Mein Bett ist nicht weich, mein Essen nicht fett, Und ich selber bin traurig und mager.
Ein sterbender Zeuge der Nazikultur,
Muß ich einen Auftrag erfüllen:
Das, was ich erlitten und was ich erfuhr, Der Welt in die Ohren zu brüllen! Als letztes Opfer der Tyrannei
Hört mich, von Augsburg bis Bebra . Mein Dasein, ein einziger Anklageschrei: Zebra!
Zwangsarbeiten haben mich ausgehöhlt, Der Mangel mein Innres zerrissen. Ich wurde bespieen, gefoltert, begröhlt Und am Ende zum Abfall geschmissen. Erst wurde ich schwach, dann wurde ich krank Und nutzlos war's, mich zu jagen.
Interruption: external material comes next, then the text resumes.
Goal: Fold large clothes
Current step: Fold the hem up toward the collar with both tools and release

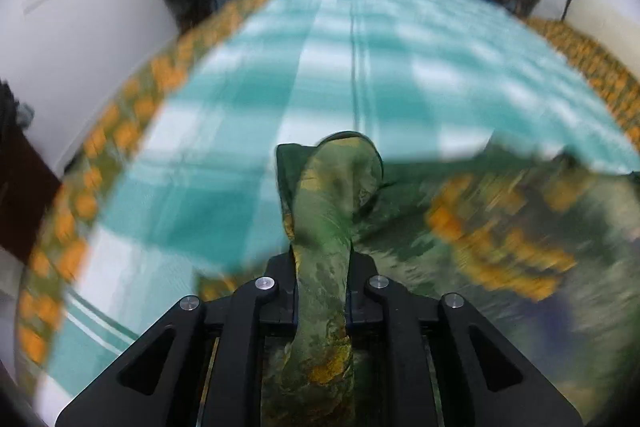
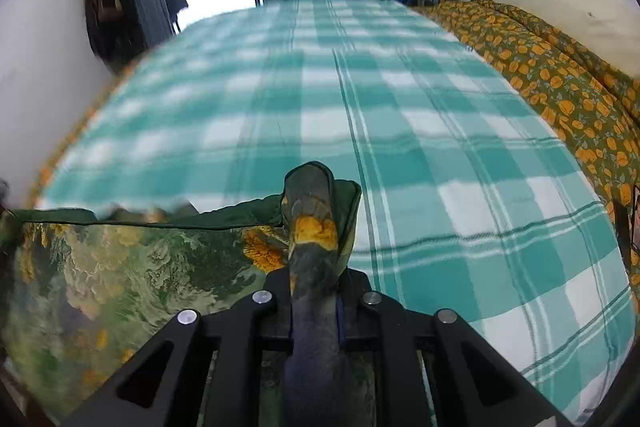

Doch, als ich hinkte, versagte und stank, Da ward ich gehetzt und geschlagen. ,, Ins kleine Lager!"- ein düstres Loch, Wie für Aussatz, Pestkranke und Lepra . Um den Rest eines Menschen schlotterte noch Zebra!
Doch blieb ich erhalten als Rache- Fanal. Belohnt ward mein Harren und Dulden. Als lebendes Beispiel von Jammer und Qual Zeig ich, was Faschisten verschulden!
Ich habe mich noch in die Freiheit geschleppt, Noch konnte der Tod mich nicht beugen.